PLUS, do come back tomorrow for a special HALLOWEENSIE CONTEST post. I still have to write my story to enter into Susanna Hill’s fabulous writing challenge. There’s time for YOU to enter also!

Perfect Picture Book Friday: MONSTER TRUCKS Plus Giveaway

Is it just me, or does Friday come around really quickly every week?  I guess it’s a good thing that I LOVE Friday because we always have a super picture book review and activity.

And today’s choice is especially perfect with Halloween just around the corner.

MonsterTrucks_Cvrs

MONSTER TRUCKS

Written by Joy Keller

Illustrated by Misa Saburi

Published by Godwin Books – Henry Holt and Company (2017)

Ages: 4-8

Themes: Vehicles, monsters, humor, rhyme

Synopsis: 

From Amazon: 

All monsters love the autumn air,
just right to sneak and spook and scare.
But other seasons of the year,
they shift into a different gear.

Monsters get to work―paving roads, plowing snow, hauling muck―with their monster trucks in this fun, rhyming picture book. With a gentle bedtime ending, this not-too-scary story is perfect for young monster and truck lovers.

Why I like this book:

  • Fabulous rhyme filled with heart and humor
  • Super cool bold and colorful illustrations
  • Great addition to Halloween, monster, and/or vehicle shelves

RELATED ACTIVITY

Popsicle Stick Monster Trucks

monster-truck-4Photo courtesy: http://www.gluedtomycraftsblog.com

Do you have a monster truck lover at your house? Give this craft activity a try…the kids will have a ball!

You will need: Popsicle sticks, glue, markers, construction paper or poster board, scissors.

For detailed instructions: http://www.gluedtomycraftsblog.com/2016/04/popsicle-stick-monster-trucks-kid-craft.html

Take a walk in the neighborhood and see how many different types of trucks you can identify.

Play a rhyming game with your kids. Read the story and leave off the last word of the rhyming verse…see what words they come up with.

Debut picture book author Joy Keller is offering a copy of MONSTER TRUCKS, so please remember to leave a comment. Also, she is stopping by tomorrow to chat on Will Write for Cookies, and another comment there will give you another entry. PLUS, on Sunday, I’ll be posting my entry into Susanna Hill’s 7th ANNUAL HALLOWEENSIE CONTEST. Have you heard about it? Have you ever entered? It is one of the most fun filled writing challenges around..I wouldn’t miss it for the world.

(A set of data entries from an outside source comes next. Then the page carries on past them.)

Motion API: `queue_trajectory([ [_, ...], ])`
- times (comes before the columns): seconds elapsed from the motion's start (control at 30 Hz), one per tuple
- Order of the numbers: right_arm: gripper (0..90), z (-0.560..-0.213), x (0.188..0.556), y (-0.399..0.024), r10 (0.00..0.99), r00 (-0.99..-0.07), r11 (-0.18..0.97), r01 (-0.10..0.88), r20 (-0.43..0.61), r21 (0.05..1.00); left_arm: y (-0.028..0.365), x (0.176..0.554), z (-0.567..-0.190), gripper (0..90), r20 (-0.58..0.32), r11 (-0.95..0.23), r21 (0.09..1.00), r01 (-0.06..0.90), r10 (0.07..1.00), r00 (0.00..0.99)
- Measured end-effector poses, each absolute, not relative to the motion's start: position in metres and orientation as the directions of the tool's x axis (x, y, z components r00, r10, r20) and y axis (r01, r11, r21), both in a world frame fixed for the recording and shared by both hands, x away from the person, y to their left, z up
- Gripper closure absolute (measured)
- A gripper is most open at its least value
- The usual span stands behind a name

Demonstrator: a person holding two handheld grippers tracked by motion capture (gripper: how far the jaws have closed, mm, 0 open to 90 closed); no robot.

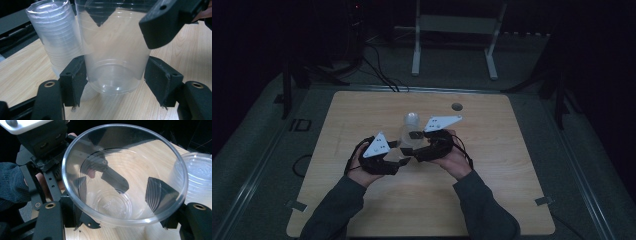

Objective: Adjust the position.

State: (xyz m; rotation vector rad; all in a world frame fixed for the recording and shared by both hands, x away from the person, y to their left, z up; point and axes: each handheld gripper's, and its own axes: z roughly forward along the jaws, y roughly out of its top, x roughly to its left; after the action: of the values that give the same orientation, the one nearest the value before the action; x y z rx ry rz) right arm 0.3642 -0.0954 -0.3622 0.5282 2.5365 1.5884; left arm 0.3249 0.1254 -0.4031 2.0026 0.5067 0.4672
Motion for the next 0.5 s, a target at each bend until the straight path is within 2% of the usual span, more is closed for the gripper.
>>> queue_trajectory([
  [0.2,33.1,-0.3629,0.3641,-0.0937,0.333,-0.939,0.401,0.228,0.090,0.887,0.1263,0.3249,-0.4038,39.6,0.105,-0.427,0.890,0.158,0.529,0.842],
  [0.5,23.8,-0.3619,0.3620,-0.0948,0.301,-0.948,0.355,0.216,0.108,0.910,0.1268,0.3236,-0.4035,40.7,0.082,-0.389,0.909,0.152,0.522,0.849],
])
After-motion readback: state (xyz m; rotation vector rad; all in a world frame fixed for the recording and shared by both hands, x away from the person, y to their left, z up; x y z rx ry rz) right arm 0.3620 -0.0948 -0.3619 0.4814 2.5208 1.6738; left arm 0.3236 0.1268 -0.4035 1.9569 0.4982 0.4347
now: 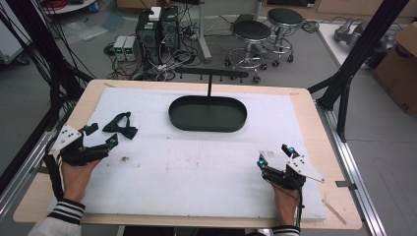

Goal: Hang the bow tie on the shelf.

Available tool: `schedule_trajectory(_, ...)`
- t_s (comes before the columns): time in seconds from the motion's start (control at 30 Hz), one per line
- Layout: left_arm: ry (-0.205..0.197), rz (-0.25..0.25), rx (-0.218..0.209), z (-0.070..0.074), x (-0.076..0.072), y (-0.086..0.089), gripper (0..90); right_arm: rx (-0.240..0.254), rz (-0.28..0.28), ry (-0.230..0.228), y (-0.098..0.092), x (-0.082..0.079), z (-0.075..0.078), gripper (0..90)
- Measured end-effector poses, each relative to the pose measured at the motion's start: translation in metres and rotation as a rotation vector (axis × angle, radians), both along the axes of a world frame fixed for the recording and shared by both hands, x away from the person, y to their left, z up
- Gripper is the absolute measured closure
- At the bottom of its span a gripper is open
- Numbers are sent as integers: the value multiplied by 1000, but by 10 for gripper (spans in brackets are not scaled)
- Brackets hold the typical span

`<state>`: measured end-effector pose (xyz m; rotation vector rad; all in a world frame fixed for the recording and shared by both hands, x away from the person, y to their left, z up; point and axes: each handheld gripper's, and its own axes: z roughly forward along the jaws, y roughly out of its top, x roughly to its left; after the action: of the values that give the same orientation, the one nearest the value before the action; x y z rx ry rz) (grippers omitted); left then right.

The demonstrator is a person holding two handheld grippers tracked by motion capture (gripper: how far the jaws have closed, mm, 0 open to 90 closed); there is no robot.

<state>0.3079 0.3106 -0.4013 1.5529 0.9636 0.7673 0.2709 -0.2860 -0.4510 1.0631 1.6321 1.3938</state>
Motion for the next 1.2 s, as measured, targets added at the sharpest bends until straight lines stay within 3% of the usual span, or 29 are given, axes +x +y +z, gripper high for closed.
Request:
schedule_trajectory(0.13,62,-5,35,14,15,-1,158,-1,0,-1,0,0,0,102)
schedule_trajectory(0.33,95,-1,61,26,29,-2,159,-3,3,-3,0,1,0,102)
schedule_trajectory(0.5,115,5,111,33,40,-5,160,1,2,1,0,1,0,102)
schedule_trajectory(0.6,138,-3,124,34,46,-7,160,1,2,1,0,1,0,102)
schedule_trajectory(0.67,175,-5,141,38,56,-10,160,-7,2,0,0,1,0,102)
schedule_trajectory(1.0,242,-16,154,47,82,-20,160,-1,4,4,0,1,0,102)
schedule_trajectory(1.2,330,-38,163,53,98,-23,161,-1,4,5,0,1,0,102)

I hope you all have a wonderful weekend. Here in New England, we’ve had a ton of rain and the fall foliage has to fight hard to hold on. If you are planning on going out Trick or Treating with the kids, stay safe. I know many neighborhoods organize Halloween parties so kids can come to one location to have fun. We used to do it at our church and the parishoners would dress up and take up residence in the many classrooms and offices and then the kids would parade through the halls, knocking on each door. There were games and prizes for costumes and lots of good food and safe fun.